- **Stored data**

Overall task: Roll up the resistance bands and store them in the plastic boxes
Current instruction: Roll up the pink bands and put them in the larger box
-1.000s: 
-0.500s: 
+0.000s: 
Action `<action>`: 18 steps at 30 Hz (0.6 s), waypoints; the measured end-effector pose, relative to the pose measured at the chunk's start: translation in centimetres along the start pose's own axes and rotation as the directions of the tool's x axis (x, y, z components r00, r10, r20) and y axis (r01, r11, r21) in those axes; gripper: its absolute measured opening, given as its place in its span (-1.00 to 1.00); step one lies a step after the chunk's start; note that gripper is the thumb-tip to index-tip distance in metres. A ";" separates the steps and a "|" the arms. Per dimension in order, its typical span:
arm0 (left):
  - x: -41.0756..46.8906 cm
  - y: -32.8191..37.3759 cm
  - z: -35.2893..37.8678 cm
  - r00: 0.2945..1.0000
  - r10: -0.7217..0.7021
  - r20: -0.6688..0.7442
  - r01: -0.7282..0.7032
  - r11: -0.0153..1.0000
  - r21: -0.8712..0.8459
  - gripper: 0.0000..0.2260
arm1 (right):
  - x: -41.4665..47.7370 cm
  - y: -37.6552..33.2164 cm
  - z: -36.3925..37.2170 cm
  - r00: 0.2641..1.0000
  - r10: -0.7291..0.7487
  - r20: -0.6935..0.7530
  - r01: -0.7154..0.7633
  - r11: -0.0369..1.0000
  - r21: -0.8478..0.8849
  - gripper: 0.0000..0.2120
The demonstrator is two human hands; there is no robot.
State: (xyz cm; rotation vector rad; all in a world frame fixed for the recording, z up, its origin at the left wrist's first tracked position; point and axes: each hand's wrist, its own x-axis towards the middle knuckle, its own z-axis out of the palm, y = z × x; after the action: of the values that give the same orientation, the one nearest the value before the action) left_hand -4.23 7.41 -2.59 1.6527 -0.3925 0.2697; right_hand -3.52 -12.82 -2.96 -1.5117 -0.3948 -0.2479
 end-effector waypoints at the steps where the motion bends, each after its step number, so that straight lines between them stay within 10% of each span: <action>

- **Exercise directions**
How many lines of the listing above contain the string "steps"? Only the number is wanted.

- **Your solution**
2